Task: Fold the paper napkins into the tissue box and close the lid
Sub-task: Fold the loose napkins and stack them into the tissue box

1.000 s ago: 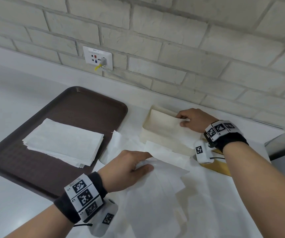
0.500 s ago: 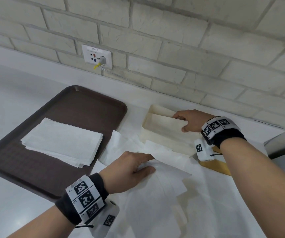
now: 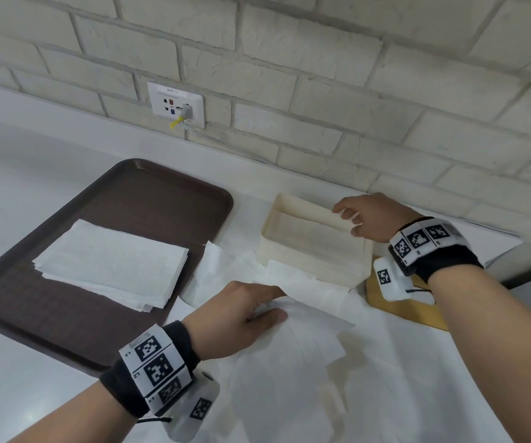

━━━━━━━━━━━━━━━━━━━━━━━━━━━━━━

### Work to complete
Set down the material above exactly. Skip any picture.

### Task response
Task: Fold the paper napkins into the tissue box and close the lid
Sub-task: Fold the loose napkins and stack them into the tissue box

1.000 s ago: 
0.500 s ago: 
now: 

The output shown is complete.